— ASSIGNMENT —
Return the data that follows exactly, with each line intact.
======== DATA ========
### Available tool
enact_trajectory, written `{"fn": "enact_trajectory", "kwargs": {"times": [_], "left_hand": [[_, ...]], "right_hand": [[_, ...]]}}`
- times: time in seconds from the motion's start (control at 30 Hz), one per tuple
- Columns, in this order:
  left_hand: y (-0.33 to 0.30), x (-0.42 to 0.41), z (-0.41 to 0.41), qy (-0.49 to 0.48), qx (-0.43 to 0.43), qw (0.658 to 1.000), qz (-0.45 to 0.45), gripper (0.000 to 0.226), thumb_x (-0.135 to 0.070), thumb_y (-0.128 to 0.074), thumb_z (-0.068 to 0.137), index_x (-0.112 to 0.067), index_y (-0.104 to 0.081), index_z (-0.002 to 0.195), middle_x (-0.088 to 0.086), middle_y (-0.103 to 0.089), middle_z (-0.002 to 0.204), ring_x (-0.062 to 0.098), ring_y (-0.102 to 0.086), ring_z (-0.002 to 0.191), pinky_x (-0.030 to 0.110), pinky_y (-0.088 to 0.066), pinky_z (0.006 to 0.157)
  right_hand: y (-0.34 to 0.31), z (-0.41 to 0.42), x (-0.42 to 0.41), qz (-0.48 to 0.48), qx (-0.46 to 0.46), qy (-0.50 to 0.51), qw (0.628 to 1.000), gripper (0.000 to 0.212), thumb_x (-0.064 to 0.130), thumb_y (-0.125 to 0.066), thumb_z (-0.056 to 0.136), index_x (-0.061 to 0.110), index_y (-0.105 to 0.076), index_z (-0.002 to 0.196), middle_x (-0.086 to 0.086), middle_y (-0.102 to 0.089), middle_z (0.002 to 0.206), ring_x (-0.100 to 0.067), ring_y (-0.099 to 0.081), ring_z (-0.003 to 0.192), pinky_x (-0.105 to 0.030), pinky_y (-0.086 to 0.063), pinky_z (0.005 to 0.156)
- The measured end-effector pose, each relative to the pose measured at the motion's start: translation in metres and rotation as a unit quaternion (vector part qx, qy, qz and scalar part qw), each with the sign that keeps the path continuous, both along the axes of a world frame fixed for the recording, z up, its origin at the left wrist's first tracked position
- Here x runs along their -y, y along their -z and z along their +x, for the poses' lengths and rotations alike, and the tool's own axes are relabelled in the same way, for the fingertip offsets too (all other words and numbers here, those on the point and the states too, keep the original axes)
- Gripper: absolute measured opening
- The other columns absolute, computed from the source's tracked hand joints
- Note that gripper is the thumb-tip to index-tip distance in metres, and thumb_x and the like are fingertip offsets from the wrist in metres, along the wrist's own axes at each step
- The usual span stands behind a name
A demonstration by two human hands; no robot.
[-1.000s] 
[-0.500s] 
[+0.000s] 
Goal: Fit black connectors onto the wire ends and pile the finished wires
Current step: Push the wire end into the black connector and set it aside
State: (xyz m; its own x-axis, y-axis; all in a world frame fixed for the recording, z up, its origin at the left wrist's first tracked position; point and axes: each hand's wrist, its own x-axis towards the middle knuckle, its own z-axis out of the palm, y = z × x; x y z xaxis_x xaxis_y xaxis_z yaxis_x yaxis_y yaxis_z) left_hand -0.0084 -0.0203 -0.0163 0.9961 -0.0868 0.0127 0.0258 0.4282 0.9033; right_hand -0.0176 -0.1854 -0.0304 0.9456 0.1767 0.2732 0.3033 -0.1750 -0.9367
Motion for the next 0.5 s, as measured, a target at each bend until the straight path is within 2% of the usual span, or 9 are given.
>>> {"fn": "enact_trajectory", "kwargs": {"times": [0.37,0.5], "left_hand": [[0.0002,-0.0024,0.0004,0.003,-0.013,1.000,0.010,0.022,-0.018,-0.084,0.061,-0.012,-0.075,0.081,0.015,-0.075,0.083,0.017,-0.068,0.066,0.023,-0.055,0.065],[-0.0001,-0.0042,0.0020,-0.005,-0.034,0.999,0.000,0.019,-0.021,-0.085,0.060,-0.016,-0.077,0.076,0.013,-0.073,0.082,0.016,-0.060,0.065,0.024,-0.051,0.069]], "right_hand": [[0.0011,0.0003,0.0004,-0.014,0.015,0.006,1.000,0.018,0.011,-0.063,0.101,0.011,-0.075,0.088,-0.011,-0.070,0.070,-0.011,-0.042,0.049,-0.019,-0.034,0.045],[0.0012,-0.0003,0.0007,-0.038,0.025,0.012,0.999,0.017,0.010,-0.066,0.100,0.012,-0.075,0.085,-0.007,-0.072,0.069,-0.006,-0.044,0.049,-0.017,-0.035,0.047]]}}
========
— TASK RESPONSE —
### Available tool
enact_trajectory, written `{"fn": "enact_trajectory", "kwargs": {"times": [_], "left_hand": [[_, ...]], "right_hand": [[_, ...]]}}`
- times: time in seconds from the motion's start (control at 30 Hz), one per tuple
- Columns, in this order:
  left_hand: y (-0.33 to 0.30), x (-0.42 to 0.41), z (-0.41 to 0.41), qy (-0.49 to 0.48), qx (-0.43 to 0.43), qw (0.658 to 1.000), qz (-0.45 to 0.45), gripper (0.000 to 0.226), thumb_x (-0.135 to 0.070), thumb_y (-0.128 to 0.074), thumb_z (-0.068 to 0.137), index_x (-0.112 to 0.067), index_y (-0.104 to 0.081), index_z (-0.002 to 0.195), middle_x (-0.088 to 0.086), middle_y (-0.103 to 0.089), middle_z (-0.002 to 0.204), ring_x (-0.062 to 0.098), ring_y (-0.102 to 0.086), ring_z (-0.002 to 0.191), pinky_x (-0.030 to 0.110), pinky_y (-0.088 to 0.066), pinky_z (0.006 to 0.157)
  right_hand: y (-0.34 to 0.31), z (-0.41 to 0.42), x (-0.42 to 0.41), qz (-0.48 to 0.48), qx (-0.46 to 0.46), qy (-0.50 to 0.51), qw (0.628 to 1.000), gripper (0.000 to 0.212), thumb_x (-0.064 to 0.130), thumb_y (-0.125 to 0.066), thumb_z (-0.056 to 0.136), index_x (-0.061 to 0.110), index_y (-0.105 to 0.076), index_z (-0.002 to 0.196), middle_x (-0.086 to 0.086), middle_y (-0.102 to 0.089), middle_z (0.002 to 0.206), ring_x (-0.100 to 0.067), ring_y (-0.099 to 0.081), ring_z (-0.003 to 0.192), pinky_x (-0.105 to 0.030), pinky_y (-0.086 to 0.063), pinky_z (0.005 to 0.156)
- The measured end-effector pose, each relative to the pose measured at the motion's start: translation in metres and rotation as a unit quaternion (vector part qx, qy, qz and scalar part qw), each with the sign that keeps the path continuous, both along the axes of a world frame fixed for the recording, z up, its origin at the left wrist's first tracked position
- Here x runs along their -y, y along their -z and z along their +x, for the poses' lengths and rotations alike, and the tool's own axes are relabelled in the same way, for the fingertip offsets too (all other words and numbers here, those on the point and the states too, keep the original axes)
- Gripper: absolute measured opening
- The other columns absolute, computed from the source's tracked hand joints
- Note that gripper is the thumb-tip to index-tip distance in metres, and thumb_x and the like are fingertip offsets from the wrist in metres, along the wrist's own axes at each step
- The usual span stands behind a name
A demonstration by two human hands; no robot.
[-1.000s] 
[-0.500s] 
[+0.000s] 
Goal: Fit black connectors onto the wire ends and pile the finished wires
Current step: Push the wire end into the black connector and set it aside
State: (xyz m; its own x-axis, y-axis; all in a world frame fixed for the recording, z up, its origin at the left wrist's first tracked position; point and axes: each hand's wrist, its own x-axis towards the middle knuckle, its own z-axis out of the palm, y = z × x; x y z xaxis_x xaxis_y xaxis_z yaxis_x yaxis_y yaxis_z) left_hand -0.0084 -0.0203 -0.0163 0.9961 -0.0868 0.0127 0.0258 0.4282 0.9033; right_hand -0.0176 -0.1854 -0.0304 0.9456 0.1767 0.2732 0.3033 -0.1750 -0.9367
Motion for the next 0.5 s, as measured, a target at each bend until the straight path is within 2% of the usual span, or 9 are given.
>>> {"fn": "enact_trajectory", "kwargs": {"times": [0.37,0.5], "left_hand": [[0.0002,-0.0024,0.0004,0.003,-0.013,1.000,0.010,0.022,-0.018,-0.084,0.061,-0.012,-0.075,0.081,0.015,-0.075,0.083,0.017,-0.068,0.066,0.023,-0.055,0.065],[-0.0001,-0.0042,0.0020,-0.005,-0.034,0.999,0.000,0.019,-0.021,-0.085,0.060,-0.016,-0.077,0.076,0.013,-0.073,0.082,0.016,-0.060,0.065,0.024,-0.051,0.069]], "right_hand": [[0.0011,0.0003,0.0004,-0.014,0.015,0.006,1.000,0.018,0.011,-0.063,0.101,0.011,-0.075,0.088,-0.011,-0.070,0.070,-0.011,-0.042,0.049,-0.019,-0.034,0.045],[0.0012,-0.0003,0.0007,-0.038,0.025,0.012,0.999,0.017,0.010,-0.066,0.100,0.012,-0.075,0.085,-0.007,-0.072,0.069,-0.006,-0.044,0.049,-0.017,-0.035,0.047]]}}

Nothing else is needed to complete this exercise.